Monday, 3 September 2018

Thames Water customers face £10 increase to fund poorer billpayers

Business reporter,London(wp/es):
Thames Water customers will be paying an extra £10 a year on their bills to fund discounts for the poorest households.
The company expects as many as 300,000 Londoners will be eligible for hardship discounts on their bills of 25%, 50% or 75% depending on their circumstances.
“We have 10 of the poorest boroughs in the country in our region, alongside a lot of affluence. We have surveyed our customers about this proposal and more than two thirds of them agreed with the idea,” said chief executive Steve Robertson.
About 16,000 households will have their arrears wiped out under the plan. It emerged as part of Thames Water’s five-year investment plan in which it pledged to the regulator to invest  £11.7 billion on improving infrastructure, £2 billion more than in its previous five-year plan.
Robertson, who took over as chief executive last year, said this was possible because its new shareholder base, made up of long-term pension fund investors, had agreed to take far lower dividends than predecessors led by Macquarie. 
The former investors controversially took out dividends of more than £670 million between 2010 and 2015.
Under the 2020-2025 investment plan, they will take about £100 million, averaging £20 million a year. The company’s high level of debt, which has also angered critics and customers, will be cut from a gearing ratio of 81.2% to 76.2% as it reduces debt by between £900 million and £1 billion.

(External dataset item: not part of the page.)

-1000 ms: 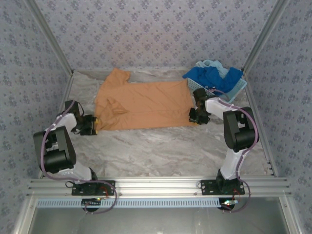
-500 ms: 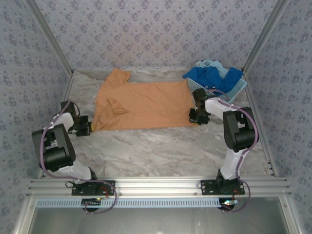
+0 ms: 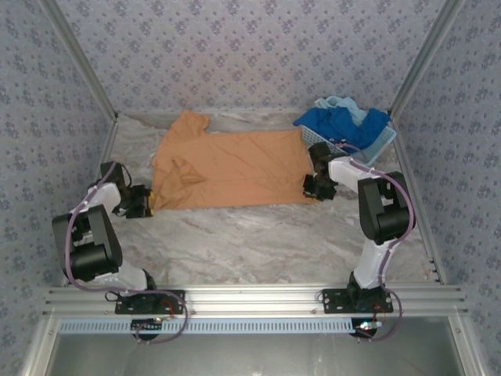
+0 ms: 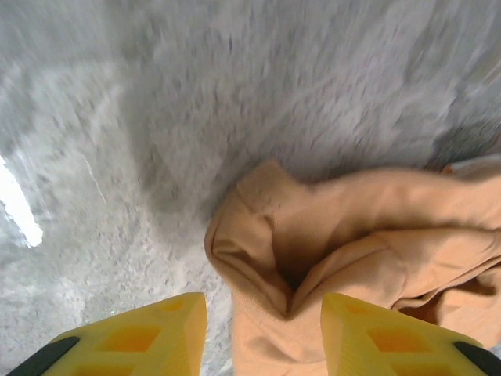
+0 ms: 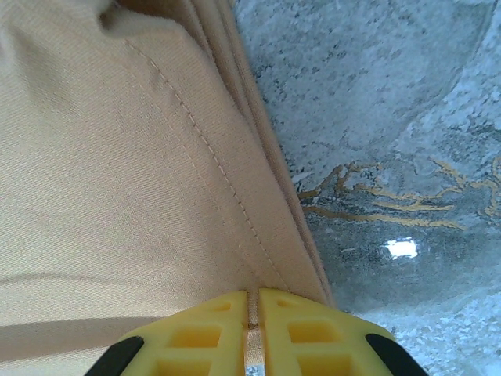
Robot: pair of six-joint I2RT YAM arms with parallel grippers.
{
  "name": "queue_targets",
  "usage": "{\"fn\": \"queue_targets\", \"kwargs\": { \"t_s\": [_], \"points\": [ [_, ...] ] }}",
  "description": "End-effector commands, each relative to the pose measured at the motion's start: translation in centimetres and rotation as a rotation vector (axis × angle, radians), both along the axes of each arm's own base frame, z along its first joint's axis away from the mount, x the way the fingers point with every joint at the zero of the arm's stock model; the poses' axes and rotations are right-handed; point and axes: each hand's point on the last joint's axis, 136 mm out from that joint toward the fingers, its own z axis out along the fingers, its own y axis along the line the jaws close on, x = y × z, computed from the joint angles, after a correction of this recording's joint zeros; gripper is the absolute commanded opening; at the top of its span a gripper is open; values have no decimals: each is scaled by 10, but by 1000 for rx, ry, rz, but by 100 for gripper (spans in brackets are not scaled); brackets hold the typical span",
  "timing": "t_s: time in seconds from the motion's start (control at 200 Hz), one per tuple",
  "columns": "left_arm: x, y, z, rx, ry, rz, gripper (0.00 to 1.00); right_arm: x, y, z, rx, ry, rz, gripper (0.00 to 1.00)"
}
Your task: Fold and stack the t-shirts
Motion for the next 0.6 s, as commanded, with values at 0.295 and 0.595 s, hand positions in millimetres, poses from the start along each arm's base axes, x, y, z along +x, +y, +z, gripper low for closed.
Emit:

In its five-year business plan lodged with Ofwat today, it also pledged to cut leakage by 15% and reduce pollution incidents by 18%.
Thames said it will start preliminary engineering work on the long-mooted new reservoir in Abingdon, Oxfordshire. 
Plans for a reservoir there to collect rainwater from the Cotswolds have been knocked back numerous times over previous decades but Robertson said he hoped this time they would succeed.
He said: “Times are very different now. We have huge population growth, with more than two million extra people coming to live here in the next 15 years.”